Acerrima avversaria di Donald Trump, la Pelosi non ha azzeccato tutte le mosse negli ultimi anni: la sua ostinazione nel mettere sotto impeachment il presidente per il Kievgate, dopo averlo lasciato uscire ‘pulito’ dal Russiagate, avrebbe probabilmente regalato la riconferma al magnate, se non fosse arrivata la pandemia da coronavirus a seminare la morte nell’Unione e ad azzoppare l’economia.
Anche le elezioni non sono andate benissimo: i democratici hanno conservato la maggioranza, ma hanno perso una dozzina di seggi alla Camera.
Con il presidente eletto Joe Biden, 78 anni, e il leader dei senatori democratici Chuck Schumer, 70, la Pelosi rappresenta una ‘vecchia guardia’ democratica, centrista e moderata, che non si fa da parte perché non ha ricambi, ma che al contempo non ha ricambi perché non s’è mai voluta fare da parte.
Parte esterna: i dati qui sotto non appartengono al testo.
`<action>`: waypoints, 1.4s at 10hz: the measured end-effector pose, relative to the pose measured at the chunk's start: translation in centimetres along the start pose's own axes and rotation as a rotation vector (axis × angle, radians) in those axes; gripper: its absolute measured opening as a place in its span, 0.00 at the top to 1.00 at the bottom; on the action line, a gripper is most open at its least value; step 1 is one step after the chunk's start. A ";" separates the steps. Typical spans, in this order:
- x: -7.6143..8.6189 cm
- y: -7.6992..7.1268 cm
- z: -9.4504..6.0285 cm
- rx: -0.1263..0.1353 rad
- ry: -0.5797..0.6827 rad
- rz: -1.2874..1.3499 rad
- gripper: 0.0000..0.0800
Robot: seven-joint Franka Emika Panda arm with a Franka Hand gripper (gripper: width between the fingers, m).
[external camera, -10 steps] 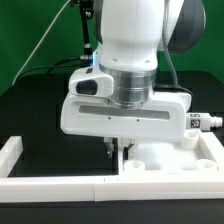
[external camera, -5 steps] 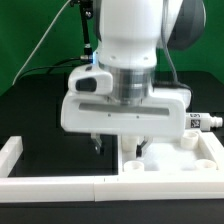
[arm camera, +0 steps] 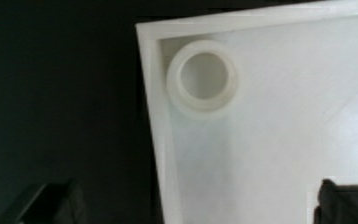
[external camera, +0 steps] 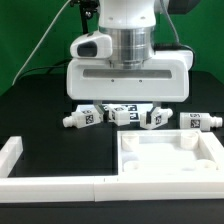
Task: Assemble one leg
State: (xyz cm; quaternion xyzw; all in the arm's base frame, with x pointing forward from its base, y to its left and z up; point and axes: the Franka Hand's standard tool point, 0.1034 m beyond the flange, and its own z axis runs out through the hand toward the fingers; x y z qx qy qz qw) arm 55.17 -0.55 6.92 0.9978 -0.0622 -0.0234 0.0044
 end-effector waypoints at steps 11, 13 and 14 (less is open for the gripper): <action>-4.4 -2.9 0.2 0.110 -0.116 0.531 0.19; -6.2 -3.1 -0.3 0.174 -0.135 0.661 0.19; -6.6 -2.9 -0.7 0.186 -0.133 0.653 0.19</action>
Offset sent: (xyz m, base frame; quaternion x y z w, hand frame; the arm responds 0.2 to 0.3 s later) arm -0.0518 0.0401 0.0058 0.0504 -0.0732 0.1880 0.9781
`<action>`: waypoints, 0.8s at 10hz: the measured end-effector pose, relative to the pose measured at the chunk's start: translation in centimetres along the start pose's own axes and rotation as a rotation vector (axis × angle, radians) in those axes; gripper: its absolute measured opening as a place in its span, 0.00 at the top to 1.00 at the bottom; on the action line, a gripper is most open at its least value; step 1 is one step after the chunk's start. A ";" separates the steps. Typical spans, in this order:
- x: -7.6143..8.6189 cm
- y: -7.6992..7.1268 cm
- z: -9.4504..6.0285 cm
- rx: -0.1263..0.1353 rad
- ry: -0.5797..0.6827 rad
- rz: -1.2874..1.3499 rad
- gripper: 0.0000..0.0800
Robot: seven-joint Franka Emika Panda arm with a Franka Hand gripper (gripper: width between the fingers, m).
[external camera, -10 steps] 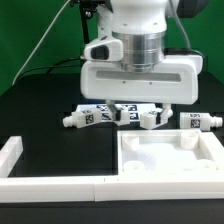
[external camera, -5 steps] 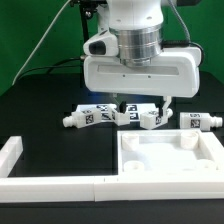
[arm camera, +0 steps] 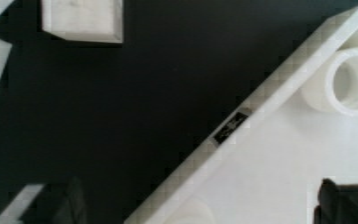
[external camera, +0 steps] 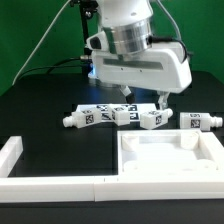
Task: Assemble one leg
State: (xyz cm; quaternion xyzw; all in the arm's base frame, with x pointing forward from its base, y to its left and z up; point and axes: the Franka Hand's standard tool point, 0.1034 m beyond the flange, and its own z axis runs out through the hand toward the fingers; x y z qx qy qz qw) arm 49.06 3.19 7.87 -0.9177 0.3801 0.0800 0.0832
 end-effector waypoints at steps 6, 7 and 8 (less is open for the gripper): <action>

Un discorso che vale anche per la sinistra progressista del partito, i cui leader, Bernie Sanders ed Elizabeth Warren, hanno rispettivamente 79 e 71 anni: a dare loro il cambio potrebbero essere Alexandria Ocasio-Cortez e le sue sodali di ‘The Squad’, ancora, però, troppo giovani e molto aggressive.
Quello di Biden è il team dei vice promossi, dell’usato sicuro, della vecchia guardia. Pete Buttigieg, l’ex sindaco di South Bend nell’Indiana, ed ex aspirante alla nomination democratica, scelto come segretario ai Trasporti, è l’unico under 40, con i suoi 38 anni; gli altri sono tutti gente matura: più gli over 60 – 11 – che gli under 50 – cinque -.
Nel 2009, Biden, allora 66 anni, era il più anziano membro della prima Amministrazione Obama. Dodici anni dopo, Biden, nel frattempo 78 anni, è sempre il più anziano, ma ben cinque elementi della sua squadra sono più anziani di quanto lui fosse nel 2008: Janet Yellen, 74 anni, la segretaria al Tesoro, prima donna in quel ruolo, è la senior del team.
Certo, l’età è solo un fattore, Ma diventa significativo se si tratta di far entrare il partito democratico in una nuova era. In campagna, Biden s’è presentato come un “candidato di transizione”, il politico e l’uomo di Stato sperimentato e fidato che avrebbe dato modo e tempo ai nuovi talenti di sbocciare. Ma la sua Amministrazione non è un ponte fra le generazioni.
Gli ‘under 50’ scelti, oltre a Buttigieg, sono Jake Sullivan, consigliere per la Sicurezza nazionale, Katherine Tai, la ‘trade representative’, Miguel Cardona all’Istruzione e Michael Reagan all’Epa, l’Agenzia per la protezione dell’ambiente.
Buttigieg a parte, nessun ha il profilo e l’ambizione del leader. E, fra gli aspiranti alla nomination sconfitti da Biden, la generazione di mezzo non è stata brillante: Beto O’Rourke, Cory Booker, Amy Klobuchar non sono mai stati protagonisti; e la stessa Kamala Harris, ora vice-presidente, dovette lasciare la corsa quando rimase senza soldi.
Ma l’establishment non è popolare. Nelle scorse notti, le case della Pelosi e di Mitch McConnell, leader dei senatori repubblicani sono state vandalizzate per la mancata approvazione dell’assegno anti-Covid da 2000 dollari – un’idea di Trump bocciata dai repubblicani -. Sulla porta del garage della Pelosi a San Francisco, sono apparse le scritte “2000 dollari”, “cancellare gli affitti” e “vogliamo tutto”, con del sangue – finto – e quella che poteva essere la testa di un maiale. Simboli che evocano la mafia per la leader italo-americana.